Une nouvelle fois lourdement défaite dimanche dernier, la gauche dans le Nord-Pas-de-Calais paie le prix de ses errements locaux mais surtout l'addition de la crise industrielle qu'elle a prise de plein fouet, selon des analystes et militants de la région.
"Les facteurs locaux ont à peine joué, j'en suis persuadée. Penser le contraire serait une erreur considérable", confie une militante PS expérimentée, élue à Lille, qui préfère garder l'anonymat.
Au premier tour des élections régionales, le PS n'a totalisé que 19,45% des voix dans les deux départements qui formaient un fief socialiste, et la gauche dans son ensemble (hors extrême gauche) 30,18%, contre 54,7% au premier tour des régionales de 2010.
Aux municipales de mars 2014, le PS avait déjà perdu Roubaix, Tourcoing, Dunkerque, Arras et Hénin-Beaumont, entre autres. Un an plus tard, il perdait le département du Nord au profit de la droite, pourtant historiquement faible en Nord-Pas-de-Calais. A Lille, Martine Aubry doit se sentir bien isolée.
En fait, souligne Pierre Mathiot, professeur de sciences politiques à l'IEP de Lille, même si elle a été masquée par "la séquence 2008-2012", "l'érosion électorale du PS était engagée depuis une dizaine d'années". "Le triomphe de 2012 avait surtout pour raison une démobilisation de l'électorat de droite", abonde Alain Cacheux. Cet ancien député PS et adjoint à Lille se sent aujourd'hui "un peu désarmé" pour expliquer la déroute de dimanche.
Professeur de sciences politiques à Lille, Christian-Marie Wallon-Leducq pointe avant tout "une désindustrialisation énorme dans la région", surtout à partir des années 1980.
La fermeture des mines de charbon, d'aciéries (Denain), de filatures et autres entreprises textiles ont laissé sur le carreau des dizaines de milliers d'ouvriers, sans solution d'emploi faute d'industries de substitution.
Réservoir traditionnel du PS et du PCF, "la classe ouvrière a été exposée au chômage, dans des lieux en perte de service public.

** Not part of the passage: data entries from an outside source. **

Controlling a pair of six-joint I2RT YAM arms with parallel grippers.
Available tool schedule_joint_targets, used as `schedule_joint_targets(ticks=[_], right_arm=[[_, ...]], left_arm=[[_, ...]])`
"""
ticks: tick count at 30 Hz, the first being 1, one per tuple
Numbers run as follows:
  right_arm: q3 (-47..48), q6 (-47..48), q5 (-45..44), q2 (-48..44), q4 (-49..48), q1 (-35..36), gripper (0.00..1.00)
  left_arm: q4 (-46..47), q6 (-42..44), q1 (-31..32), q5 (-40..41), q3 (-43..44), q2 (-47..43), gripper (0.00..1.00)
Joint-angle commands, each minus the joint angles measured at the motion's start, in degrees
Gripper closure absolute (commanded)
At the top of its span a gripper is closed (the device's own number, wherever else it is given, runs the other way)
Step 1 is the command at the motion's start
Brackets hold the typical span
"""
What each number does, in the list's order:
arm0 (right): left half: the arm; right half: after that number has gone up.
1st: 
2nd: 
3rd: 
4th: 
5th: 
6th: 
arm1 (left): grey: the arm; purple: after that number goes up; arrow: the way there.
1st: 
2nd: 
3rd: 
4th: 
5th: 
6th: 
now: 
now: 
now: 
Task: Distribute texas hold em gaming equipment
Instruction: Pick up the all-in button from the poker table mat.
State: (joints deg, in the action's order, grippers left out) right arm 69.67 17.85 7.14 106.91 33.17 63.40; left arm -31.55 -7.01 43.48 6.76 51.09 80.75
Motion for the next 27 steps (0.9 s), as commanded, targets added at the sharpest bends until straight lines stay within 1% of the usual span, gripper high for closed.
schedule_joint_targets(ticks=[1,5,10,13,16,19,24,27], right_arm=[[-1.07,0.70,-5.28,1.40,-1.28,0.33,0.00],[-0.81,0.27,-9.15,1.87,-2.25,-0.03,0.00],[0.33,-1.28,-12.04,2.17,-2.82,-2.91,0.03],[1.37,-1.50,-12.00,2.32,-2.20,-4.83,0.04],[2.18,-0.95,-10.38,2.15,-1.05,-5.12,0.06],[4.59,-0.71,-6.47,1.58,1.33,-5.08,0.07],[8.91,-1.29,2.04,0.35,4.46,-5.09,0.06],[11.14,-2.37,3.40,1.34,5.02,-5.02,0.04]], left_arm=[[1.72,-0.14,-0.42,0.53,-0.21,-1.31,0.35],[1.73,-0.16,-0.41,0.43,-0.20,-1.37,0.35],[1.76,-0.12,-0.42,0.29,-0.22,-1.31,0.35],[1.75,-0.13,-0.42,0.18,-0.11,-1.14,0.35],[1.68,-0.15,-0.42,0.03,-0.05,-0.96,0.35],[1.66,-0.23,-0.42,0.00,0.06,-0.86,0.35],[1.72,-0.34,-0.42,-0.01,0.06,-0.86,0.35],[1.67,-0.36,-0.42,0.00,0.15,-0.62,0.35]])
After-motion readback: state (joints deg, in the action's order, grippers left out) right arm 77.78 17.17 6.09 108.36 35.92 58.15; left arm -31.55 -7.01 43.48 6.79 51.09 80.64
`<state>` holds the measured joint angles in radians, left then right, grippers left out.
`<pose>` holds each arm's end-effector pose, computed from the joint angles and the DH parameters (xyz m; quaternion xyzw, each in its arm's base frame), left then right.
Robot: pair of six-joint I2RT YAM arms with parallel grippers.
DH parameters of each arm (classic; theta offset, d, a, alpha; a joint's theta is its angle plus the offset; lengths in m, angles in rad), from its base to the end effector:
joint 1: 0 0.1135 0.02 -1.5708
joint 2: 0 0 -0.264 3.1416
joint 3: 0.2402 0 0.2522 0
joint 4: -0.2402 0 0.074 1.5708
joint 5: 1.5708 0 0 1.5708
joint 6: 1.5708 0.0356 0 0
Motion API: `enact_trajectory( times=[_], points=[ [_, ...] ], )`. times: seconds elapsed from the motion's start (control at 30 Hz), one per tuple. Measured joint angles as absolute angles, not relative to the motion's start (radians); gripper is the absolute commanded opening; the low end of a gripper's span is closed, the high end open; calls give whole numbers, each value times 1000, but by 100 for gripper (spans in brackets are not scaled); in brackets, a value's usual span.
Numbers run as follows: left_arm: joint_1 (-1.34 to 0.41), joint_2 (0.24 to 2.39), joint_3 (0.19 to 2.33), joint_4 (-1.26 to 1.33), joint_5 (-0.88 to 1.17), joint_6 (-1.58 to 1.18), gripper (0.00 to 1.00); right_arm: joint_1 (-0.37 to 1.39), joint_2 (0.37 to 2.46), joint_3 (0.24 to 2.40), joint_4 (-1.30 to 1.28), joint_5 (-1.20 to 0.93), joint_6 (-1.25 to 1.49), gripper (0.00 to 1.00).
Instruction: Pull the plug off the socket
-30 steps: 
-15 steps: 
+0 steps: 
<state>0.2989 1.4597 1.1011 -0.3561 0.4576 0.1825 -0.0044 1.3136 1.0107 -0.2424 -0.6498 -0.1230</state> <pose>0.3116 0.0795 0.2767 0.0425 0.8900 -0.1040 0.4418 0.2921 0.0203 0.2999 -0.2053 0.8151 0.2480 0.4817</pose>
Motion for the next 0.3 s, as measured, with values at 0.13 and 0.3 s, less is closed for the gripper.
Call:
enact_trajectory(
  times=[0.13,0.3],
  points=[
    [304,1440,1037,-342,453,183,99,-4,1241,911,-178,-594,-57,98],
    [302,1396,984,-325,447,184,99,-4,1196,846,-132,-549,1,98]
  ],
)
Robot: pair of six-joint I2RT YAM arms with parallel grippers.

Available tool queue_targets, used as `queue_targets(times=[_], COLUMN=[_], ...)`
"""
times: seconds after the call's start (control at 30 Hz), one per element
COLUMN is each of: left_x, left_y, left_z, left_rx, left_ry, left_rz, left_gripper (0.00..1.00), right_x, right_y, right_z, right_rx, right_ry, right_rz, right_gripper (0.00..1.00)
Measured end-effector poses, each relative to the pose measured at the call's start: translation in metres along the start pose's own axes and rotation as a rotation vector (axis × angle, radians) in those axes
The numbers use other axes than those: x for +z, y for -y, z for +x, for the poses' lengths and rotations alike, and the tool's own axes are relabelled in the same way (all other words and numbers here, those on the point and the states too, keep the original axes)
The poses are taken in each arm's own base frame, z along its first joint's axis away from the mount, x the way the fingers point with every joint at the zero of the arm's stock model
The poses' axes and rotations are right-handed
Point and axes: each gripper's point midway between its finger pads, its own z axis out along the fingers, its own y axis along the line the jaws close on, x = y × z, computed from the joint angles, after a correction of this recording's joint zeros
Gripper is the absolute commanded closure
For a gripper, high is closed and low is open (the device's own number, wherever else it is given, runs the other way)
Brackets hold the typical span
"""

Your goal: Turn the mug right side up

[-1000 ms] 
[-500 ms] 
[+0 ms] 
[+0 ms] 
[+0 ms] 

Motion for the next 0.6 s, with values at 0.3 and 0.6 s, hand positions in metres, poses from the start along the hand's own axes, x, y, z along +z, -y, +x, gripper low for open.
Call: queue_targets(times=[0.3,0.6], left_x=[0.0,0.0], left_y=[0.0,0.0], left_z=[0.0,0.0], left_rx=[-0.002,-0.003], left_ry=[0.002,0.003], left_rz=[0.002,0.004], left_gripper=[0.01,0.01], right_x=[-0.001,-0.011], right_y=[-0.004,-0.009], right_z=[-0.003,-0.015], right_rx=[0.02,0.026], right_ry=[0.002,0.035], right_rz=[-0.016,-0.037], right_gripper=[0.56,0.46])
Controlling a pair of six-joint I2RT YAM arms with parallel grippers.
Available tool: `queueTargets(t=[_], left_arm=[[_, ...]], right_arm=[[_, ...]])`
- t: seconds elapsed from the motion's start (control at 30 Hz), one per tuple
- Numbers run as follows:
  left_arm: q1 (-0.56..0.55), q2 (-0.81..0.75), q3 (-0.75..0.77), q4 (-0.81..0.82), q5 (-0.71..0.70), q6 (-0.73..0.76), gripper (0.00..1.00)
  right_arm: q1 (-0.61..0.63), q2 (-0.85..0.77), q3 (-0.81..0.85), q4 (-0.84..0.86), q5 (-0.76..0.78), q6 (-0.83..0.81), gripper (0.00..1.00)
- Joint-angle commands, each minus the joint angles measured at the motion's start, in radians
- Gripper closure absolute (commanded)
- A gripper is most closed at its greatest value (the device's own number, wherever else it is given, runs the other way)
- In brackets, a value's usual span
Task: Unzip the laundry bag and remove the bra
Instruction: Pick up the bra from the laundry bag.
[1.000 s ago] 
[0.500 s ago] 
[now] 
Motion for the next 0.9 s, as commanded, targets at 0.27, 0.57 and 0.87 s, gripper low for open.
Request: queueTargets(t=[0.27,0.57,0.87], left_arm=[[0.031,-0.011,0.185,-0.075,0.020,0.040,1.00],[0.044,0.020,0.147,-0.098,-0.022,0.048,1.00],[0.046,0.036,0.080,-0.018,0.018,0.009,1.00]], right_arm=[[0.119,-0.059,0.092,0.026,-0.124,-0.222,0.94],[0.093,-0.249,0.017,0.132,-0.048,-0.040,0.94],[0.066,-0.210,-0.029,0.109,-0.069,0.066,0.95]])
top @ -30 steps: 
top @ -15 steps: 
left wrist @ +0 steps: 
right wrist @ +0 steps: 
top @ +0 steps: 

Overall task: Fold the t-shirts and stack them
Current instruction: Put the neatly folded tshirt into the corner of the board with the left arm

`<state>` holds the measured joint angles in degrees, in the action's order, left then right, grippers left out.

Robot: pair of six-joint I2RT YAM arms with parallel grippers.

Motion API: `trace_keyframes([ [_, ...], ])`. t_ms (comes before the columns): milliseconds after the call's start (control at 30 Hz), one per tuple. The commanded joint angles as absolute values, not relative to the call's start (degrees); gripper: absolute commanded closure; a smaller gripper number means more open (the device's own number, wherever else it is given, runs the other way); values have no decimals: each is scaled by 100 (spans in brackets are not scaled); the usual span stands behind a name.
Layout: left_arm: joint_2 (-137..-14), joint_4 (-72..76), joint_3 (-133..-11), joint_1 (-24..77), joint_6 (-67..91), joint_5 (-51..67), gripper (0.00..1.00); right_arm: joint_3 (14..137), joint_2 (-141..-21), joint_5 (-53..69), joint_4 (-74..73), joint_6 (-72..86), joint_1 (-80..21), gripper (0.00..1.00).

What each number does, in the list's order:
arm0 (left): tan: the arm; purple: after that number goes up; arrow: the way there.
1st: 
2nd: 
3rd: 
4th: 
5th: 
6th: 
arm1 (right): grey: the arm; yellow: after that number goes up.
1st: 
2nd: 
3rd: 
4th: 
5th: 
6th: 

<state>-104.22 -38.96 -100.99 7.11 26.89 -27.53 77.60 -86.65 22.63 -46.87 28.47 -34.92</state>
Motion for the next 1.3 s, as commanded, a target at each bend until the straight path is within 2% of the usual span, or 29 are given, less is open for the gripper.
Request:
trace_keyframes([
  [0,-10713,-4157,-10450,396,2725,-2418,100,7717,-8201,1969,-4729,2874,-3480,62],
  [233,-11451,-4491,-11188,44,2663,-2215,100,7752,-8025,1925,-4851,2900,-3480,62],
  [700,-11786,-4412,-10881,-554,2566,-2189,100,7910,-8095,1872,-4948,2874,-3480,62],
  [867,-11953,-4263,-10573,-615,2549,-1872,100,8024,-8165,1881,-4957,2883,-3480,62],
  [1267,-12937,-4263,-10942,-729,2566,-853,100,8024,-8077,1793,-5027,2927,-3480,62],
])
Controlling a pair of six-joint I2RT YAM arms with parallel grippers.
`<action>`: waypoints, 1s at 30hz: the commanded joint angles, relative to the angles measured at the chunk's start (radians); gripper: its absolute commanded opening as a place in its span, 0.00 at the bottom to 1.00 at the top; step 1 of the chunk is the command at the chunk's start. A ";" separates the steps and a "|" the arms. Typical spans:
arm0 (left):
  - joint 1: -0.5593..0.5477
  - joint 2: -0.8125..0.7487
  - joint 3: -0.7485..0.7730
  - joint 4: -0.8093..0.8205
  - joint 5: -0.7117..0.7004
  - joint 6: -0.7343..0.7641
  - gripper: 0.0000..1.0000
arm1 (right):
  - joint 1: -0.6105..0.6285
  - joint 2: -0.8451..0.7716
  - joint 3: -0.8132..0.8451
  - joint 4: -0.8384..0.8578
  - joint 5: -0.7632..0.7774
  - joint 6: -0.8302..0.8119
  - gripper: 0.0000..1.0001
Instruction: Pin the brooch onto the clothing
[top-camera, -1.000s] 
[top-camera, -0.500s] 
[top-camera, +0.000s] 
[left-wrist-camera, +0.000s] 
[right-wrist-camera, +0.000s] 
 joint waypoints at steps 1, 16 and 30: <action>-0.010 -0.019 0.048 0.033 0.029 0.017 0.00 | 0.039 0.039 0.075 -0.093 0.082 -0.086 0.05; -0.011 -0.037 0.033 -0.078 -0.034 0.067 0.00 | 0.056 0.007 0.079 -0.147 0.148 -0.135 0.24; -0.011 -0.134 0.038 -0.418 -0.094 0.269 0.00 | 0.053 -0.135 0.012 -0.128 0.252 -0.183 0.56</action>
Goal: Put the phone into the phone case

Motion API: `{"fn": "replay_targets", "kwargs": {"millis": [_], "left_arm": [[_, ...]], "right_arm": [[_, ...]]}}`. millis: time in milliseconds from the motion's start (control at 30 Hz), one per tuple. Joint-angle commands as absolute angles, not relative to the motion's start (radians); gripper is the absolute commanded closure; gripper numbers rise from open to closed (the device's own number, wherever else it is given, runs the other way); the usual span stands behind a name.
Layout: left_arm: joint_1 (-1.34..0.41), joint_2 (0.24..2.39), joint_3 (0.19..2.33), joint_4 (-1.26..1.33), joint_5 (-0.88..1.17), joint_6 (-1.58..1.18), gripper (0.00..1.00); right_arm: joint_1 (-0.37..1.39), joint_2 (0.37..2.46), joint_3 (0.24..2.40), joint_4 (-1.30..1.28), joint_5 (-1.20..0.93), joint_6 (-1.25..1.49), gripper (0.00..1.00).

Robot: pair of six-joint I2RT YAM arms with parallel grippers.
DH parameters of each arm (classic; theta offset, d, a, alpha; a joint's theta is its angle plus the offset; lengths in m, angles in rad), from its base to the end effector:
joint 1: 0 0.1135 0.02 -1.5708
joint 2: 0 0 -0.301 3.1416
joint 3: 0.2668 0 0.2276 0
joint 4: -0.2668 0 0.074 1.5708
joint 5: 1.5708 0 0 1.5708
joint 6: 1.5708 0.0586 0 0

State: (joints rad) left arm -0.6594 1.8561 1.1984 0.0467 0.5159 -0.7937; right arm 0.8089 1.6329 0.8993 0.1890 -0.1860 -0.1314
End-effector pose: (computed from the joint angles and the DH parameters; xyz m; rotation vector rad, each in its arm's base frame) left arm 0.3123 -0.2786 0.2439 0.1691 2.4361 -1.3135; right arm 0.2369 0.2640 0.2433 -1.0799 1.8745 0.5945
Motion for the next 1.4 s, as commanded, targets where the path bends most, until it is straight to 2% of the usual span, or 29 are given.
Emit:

Des élus ont gardé une part de ces électeurs dans un premier temps, mais ces générations sont en train de disparaître".
Beaucoup de ceux-là, et leurs enfants eux-mêmes frappés par le chômage, ont fait grossir les cohortes d'électeurs frontistes.
- "Déliquescence" -
Les experts électoraux et géographes qui ont scruté le vote de dimanche dernier relèvent une constante dans tous les scrutins depuis 2012 : les régions où le vote FN est le plus bas sont celles qui attirent des habitants, ont un solde migratoire positif à l'intérieur de l'Hexagone. Parce que leur santé économique est meilleure. Pour la même raison, le parti d'extrême droite est en queue de peloton dans les grandes métropoles mais en ascension dans les zones péri-urbaines.
"Les classes moyennes basses éloignées des centres métropoloitains ne se sentent pas incluses dans une dynamique. Ca, c'est la responsabilité nationale des gouvernements, de gauche comme de droite", souligne l'élue lilloise.
Selon les derniers chiffres connus, la région Nord-Pas-de-Calais a recommencé à créer plus d'emplois qu'elle n'en détruit. Les infrastructures de transport ont valorisé sa position de carrefour dans le nord de l'Europe, les industries d'avenir (nanotechnologies, technologies vertes, etc.) bénéficient d'investissements importants. Mais "inverser la courbe du chômage prendra du temps", a reconnu Pierre de Saintignon, tête de liste socialiste aux régionales.
Au PC, on met d'abord en cause la politique du gouvernement socialiste. "Depuis que Hollande est président, combien d'avertissements a-t-il reçu pour dire qu'il n'était pas en phase avec la population? Quand en a-t-il tenu compte?", dénonce Jacky Hénin, ex-maire communiste de Calais, où le FN a enregistré un score proche de 50%.
A la récession économique se sont ajoutées des péripéties internes aux socialistes, ce que Pierre Mathiot appelle une "déliquescence" du PS local: "clashes au sein de la fédération du Nord (entre aubrystes et "hollandais"), perte importante du leadership de Martine Aubry, bisbilles entre Pierre de Saintignon et le président de région sortant Daniel Percheron".
Sans oublier des "affaires", comme les détournements de fonds pour lesquels a été condamné en 2013 Gérard Dalongeville, ancien maire d'Hénin-Beaumont.